L'adozione di un adulto
Quando un gatto termina la sua carriera espositiva o non rientra più nel programma di selezione stabilito, di solito viene dato in adozione ad una famiglia che ne faccia richiesta e che lo voglia accudire.
La prassi vuole che il micio o la micia vengano sterilizzati e che vengano poi affidati a delle famiglie compatibili con il loro carattere e con il loro stile di vita. Alcuni allevatori regalano i loro adulti sterilizzati, altri chiedono una cifra simbolica per il riaffido del micio.
Questa pratica di riaffidare gli adulti può dar luogo a critiche e pregiudizi pesanti: chi non ha mai allevato in vita sua, ha la tendenza ad accusare l’allevatore di non amare i suoi gatti e di sfruttarli, abbandonandoli quando non ne ha più bisogno.
Tuttavia, prima di lanciare anatemi ingiustificati, bisogna considerare che il compito dell’allevatore non è “collezionare” gatti ma operare la selezione degli esemplari per portare avanti la razza: ma per fare selezione vera e, dunque, per contribuire al mantenimento della razza in modo costruttivo e non solo producendo cuccioli figli sempre degli stessi genitori, è necessario che ci sia un ricambio di sangue (e quindi di individui) costante all’interno di un allevamento.

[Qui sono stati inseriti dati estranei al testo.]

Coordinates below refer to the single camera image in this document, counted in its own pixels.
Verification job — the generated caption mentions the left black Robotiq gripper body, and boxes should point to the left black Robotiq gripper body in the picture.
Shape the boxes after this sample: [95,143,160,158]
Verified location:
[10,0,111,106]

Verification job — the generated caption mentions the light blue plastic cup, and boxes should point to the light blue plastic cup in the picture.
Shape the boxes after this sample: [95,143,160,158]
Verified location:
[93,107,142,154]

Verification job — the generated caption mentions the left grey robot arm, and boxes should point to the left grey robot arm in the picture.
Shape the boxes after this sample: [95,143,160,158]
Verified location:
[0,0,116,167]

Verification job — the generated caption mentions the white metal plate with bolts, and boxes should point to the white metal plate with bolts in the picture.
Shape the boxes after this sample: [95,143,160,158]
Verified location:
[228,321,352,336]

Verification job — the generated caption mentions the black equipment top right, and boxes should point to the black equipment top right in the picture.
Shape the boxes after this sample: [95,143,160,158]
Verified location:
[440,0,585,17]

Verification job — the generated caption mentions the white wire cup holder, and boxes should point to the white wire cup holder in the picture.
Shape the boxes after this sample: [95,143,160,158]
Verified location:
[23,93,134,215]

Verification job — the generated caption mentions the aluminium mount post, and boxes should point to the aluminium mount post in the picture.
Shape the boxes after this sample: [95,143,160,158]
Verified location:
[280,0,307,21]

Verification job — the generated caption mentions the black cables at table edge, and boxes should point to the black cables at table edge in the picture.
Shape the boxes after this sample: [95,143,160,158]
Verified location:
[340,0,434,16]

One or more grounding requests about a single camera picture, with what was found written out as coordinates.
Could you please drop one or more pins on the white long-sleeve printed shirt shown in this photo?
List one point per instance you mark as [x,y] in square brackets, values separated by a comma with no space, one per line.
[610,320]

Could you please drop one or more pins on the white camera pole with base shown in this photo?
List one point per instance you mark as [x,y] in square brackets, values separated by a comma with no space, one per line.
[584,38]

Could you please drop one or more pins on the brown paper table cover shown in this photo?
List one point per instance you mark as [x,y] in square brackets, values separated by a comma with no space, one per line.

Se un allevatore si tenesse tutti i gatti che sterilizza, avrebbe presto problemi di sovraffollamento i quali, a loro volta, provocherebbero malessere e stress nei gatti mettendo a rischio la loro stessa igiene e salute.
È per questo che la scelta di un allevatore di riaffidare gli adulti a famiglie tranquille in cui i mici possano diventare i veri e incontrastati beniamini di casa, sempre al centro dell’attenzione, è un atto di grande responsabilità oltre che di immane coraggio, perchè di sicuro non è un distacco facile da affrontare. Provare per credere!